WORK REQUEST: What is needed is every line of the material that contains "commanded".

· · · · · · ·

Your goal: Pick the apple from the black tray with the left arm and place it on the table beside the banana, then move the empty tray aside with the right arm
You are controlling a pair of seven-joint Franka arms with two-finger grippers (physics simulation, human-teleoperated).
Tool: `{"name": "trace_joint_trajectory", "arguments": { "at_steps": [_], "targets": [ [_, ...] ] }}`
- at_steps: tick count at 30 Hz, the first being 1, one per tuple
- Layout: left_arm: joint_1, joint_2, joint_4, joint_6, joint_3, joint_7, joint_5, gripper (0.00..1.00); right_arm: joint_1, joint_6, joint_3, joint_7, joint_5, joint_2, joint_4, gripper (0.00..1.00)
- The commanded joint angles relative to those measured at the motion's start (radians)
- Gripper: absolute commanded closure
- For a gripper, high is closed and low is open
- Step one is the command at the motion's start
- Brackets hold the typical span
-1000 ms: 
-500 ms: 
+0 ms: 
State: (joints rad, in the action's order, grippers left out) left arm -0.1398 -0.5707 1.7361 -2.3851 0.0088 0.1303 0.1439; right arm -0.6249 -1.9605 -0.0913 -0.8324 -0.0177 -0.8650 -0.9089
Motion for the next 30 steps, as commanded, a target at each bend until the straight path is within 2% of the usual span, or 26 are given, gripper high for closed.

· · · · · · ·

OUTPUT FOR THIS EXERCISE:
- The commanded joint angles relative to those measured at the motion's start (radians)
- Gripper: absolute commanded closure
Motion for the next 30 steps, as commanded, a target at each bend until the straight path is within 2% of the usual span, or 26 are given, gripper high for closed.

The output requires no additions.